In theory, these two episodes offered opportunities for Obama to discuss reforms to the criminal justice system — an issue he’d raised early in his campaign — but instead, he limited his response to tamping down potential racial conflicts, then quickly moving on.
I take this complaint as one typical of the racially minded who can never be satisfied that America is talking enough about race - when the fact of the matter is they themselves can never shutup about race.
But I saw all this coming back when Obama proved his charm to the American electorate years ago. All of his black politics were a fiction, and then he made all black politics into a fiction - both the traditional and the newly opportunistic. Because it was all about Barack Obama, not about any real continuation of 'The Struggle'. Nevertheless, Obama played the right background music, gave fist bumps onstage and did those things that suited the styles of the revolutionaries and radicals. A suit he wore very well. I believe my characterization of him was 'Barbara Boxer in a black man suit', which is to say a typical Lefty American with no real loyalties but to the prerogatives of Left rhetoric as usual and win, win, win, elections. His agenda was indistinguishable from that of John Edwards basically until Shepard Fairy made the famous poster. And then he went on to raised more money in his campaign than any man in American history.
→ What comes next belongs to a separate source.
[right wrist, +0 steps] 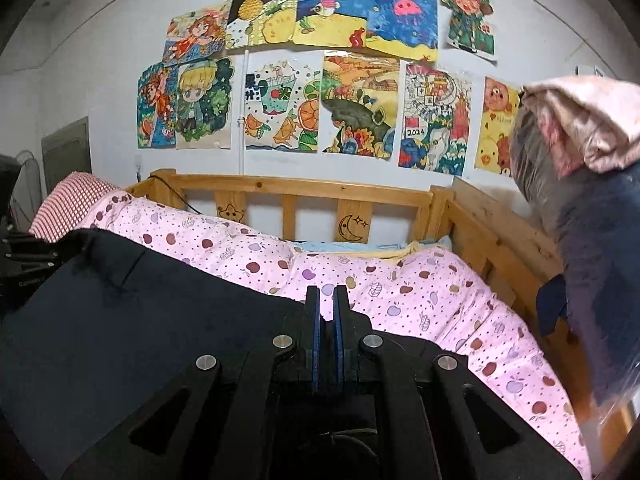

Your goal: Fold large clothes

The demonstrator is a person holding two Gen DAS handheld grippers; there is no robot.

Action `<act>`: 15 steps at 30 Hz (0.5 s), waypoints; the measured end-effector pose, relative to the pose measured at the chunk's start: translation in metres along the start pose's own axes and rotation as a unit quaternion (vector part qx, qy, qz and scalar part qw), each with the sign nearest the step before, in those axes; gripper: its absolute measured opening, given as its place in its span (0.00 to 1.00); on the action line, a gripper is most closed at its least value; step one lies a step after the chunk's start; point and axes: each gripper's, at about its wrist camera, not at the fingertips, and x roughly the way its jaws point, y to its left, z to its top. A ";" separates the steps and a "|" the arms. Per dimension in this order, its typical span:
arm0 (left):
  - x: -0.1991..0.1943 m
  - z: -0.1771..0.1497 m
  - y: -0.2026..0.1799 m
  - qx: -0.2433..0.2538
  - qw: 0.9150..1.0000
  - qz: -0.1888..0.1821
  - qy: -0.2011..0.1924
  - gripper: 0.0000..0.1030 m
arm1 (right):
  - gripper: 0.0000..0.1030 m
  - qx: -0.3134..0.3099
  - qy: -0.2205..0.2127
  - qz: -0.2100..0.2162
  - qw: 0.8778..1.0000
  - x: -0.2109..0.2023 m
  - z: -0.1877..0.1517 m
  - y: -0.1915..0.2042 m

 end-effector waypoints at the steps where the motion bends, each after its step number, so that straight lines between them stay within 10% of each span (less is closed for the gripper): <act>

I understood, as much as I found Obama to be disagreeable, that he would not paint the White House black and that he would fit, one way or another, into the President Suit - that giant robot that says Made in America and Leader of the Free World with the stars and stripes on its chest. And in several ways he has done so admirably. But some fraction of his black electorate has reason to be disappointed in themselves for following a racial line that turns out not to be the doctrine they were expecting. And thus they have to be asked about their definitions of True Democracy.
Well actually they really don't, because if Barack Obama ain't black enough for you, then perhaps you take blackness not only too seriously, and in dubious directions. But the real news is that the next US President of African descent will have much less to prove about his blackness or the color of his skin indicating something about 'race relations.'
You see, the Civil Rights Movement is over. It is as over in 2012 as the Civil War was over in when those society girls were getting their Charleston on up in Harlem. We are fast approaching the day when all Civil Rights Movement veterans will be as dead as Thurgood Marshall. Perhaps Steven Speilberg or Clint Eastwood will direct the movie that has the last word on Thurgood. I'd like to see that movie. And if the idea that it won't be Spike Lee makes you uncomfortable - well then you just peed your own pants on that one, brother. And every day we will bury with another layer of abstraction those stories that retain their racial purity, as if only Africans can tell the story of Ocean Hill - Brownsville, only gays of Stonewall, only Chicanos of the Zoot Suit Riots. Because it will be America's history, and Americans will only tell themselves the stories that they feel comfortable with. That's not because the truth doesn't matter so much, but because race doesn't matter so much.
When the truth is told, that's what America wants.